Required work
Your task is to copy the lines of the data below from the line holding "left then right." through the line holding "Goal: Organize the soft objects", inclusive, exactly and with nothing added.

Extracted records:
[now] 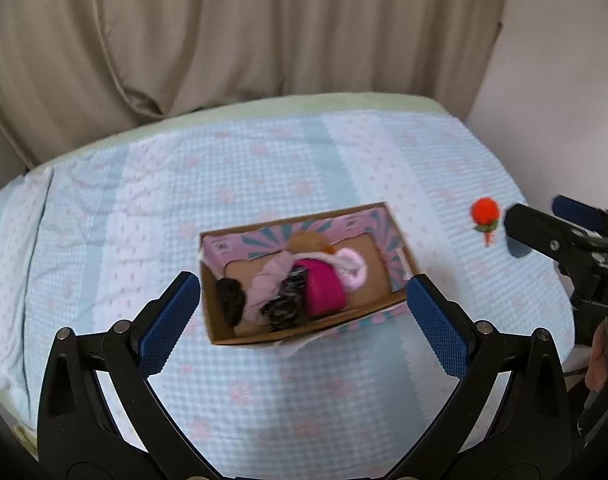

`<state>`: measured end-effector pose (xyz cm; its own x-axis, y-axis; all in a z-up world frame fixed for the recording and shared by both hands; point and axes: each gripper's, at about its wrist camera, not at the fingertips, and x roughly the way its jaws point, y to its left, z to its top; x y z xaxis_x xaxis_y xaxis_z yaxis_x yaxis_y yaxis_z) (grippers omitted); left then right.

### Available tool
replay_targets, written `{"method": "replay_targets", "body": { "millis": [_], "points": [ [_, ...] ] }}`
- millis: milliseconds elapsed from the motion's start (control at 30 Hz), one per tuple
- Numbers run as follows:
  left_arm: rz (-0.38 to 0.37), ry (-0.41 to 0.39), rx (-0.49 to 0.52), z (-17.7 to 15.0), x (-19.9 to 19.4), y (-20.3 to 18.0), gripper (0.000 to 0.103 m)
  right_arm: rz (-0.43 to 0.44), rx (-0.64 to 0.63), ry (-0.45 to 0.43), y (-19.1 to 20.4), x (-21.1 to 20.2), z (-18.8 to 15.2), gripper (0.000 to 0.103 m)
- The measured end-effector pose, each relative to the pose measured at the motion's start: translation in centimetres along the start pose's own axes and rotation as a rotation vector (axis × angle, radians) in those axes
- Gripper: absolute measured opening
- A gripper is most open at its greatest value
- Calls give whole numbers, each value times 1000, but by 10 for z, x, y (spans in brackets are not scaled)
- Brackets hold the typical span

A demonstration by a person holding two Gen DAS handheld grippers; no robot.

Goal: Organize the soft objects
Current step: 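Open both tools and lift them away toward the orange pompom and grey sock, then grasp the orange pompom with the left tool while the right tool grasps the grey sock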

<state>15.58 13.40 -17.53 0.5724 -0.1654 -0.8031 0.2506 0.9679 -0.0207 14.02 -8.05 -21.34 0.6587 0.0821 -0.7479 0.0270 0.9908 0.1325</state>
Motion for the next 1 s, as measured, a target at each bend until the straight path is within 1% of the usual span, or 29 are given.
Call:
{"method": "replay_targets", "body": {
  "millis": [133, 233, 367, 500, 633, 767, 867, 933, 1000],
  "points": [
    [-22, -37, 17, 2, -17, -32, 103, -77, 63, -58, -46, -34, -14, 103],
    [-35, -59, 26, 5, -23, -65, 103, -144, 112, -93, -94, -53, -25, 103],
    [-59, -89, 22, 7, -26, -113, 103, -190, 129, -107, -149, -64, -34, 103],
    [-112, -124, 10, 12, -20, -171, 103, -216, 134, -104, -210, -67, -40, 103],
    [-117, -127, 43, 17, 5, -233, 103, -221, 138, -92, -266, -60, -44, 103],
    [-159, -109, 53, 25, 43, -287, 103, -232, 129, -65, -309, -42, -48, 103],
    [-189, -83, 62, 30, 70, -313, 103, -230, 145, -48, -336, -25, -53, 103],
    [-212, -63, 76, 35, 95, -332, 103, -229, 156, -41, -353, -10, -57, 103],
    [-222, -45, 95, 37, 118, -345, 103, -236, 157, -37, -363, 6, -61, 102]
  ]
}}
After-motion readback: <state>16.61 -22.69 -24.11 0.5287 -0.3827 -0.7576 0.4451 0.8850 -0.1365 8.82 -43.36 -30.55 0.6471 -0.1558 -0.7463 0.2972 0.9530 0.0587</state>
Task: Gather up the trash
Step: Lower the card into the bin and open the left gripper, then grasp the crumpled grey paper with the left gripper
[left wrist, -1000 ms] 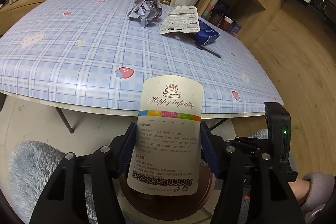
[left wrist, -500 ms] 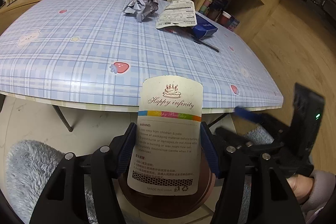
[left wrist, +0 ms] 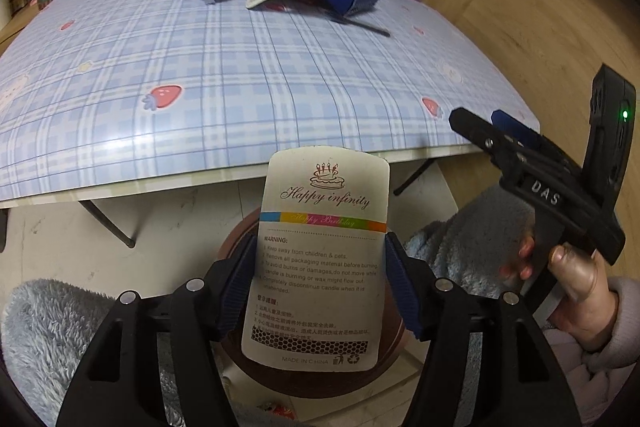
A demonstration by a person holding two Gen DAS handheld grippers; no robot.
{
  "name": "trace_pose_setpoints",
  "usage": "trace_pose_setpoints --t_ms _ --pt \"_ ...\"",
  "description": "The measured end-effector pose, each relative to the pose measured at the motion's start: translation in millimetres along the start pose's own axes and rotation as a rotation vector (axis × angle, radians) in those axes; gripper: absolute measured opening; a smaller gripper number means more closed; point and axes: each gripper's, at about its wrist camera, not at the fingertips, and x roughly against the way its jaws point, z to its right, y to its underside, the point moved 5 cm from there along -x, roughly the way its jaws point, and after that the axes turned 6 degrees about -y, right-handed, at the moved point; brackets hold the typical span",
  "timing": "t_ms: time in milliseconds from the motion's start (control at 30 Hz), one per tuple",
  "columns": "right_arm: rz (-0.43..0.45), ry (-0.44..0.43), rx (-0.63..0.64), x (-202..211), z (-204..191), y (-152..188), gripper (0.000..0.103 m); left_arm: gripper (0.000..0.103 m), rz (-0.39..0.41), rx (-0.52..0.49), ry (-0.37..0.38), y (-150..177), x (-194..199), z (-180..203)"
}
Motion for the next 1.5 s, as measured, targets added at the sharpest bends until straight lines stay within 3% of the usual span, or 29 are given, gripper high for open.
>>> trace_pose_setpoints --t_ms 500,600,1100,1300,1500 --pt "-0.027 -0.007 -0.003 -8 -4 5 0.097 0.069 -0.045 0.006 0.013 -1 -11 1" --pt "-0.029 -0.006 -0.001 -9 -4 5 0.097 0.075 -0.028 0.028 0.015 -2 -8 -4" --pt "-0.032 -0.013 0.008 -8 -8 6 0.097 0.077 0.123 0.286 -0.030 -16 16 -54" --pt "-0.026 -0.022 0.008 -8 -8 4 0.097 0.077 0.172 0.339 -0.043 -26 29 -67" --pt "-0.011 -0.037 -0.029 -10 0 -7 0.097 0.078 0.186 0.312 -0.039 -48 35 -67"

Answer box
`<state>`: measured end-effector pose (xyz cm; its own x-axis, y-axis; all in a z-up world frame fixed for the recording and shared by both hands; point and axes: each gripper's, at about its wrist camera, not at the fingertips, and x roughly the way its jaws point, y to its left, z to its top; x y z xaxis_x xaxis_y xaxis_z yaxis_x yaxis_y yaxis_z) (grippers omitted); left then right.

### Available tool
replay_targets, written `{"method": "replay_targets", "body": { "millis": [_], "points": [ [_, ...] ] }}`
- millis: milliseconds elapsed from the motion's start (control at 30 Hz), one per tuple
- Numbers run as follows:
  left_arm: rz (-0.38 to 0.37), ry (-0.41 to 0.39), rx (-0.49 to 0.52), z (-17.7 to 15.0), x (-19.9 to 19.4), y (-20.3 to 18.0), gripper (0.000 to 0.103 m)
  right_arm: rz (-0.43 to 0.44), rx (-0.64 to 0.63), ry (-0.45 to 0.43), y (-19.1 to 20.4), x (-21.1 to 20.2), z (-18.8 to 15.2), gripper (0.000 to 0.103 m)
- The measured end-effector pose, each relative to the pose measured at the motion's start: translation in centimetres along the start pose's own axes and rotation as a rotation vector (axis × angle, radians) in those axes
- Gripper: absolute measured opening
- A gripper is most open at its greatest value
- Calls give whole numbers, each value times 1000, but by 10 for z, x, y (spans in brackets are not scaled)
- Brackets hold the typical span

A demonstration by a person holding two Gen DAS handheld grippers; no robot.

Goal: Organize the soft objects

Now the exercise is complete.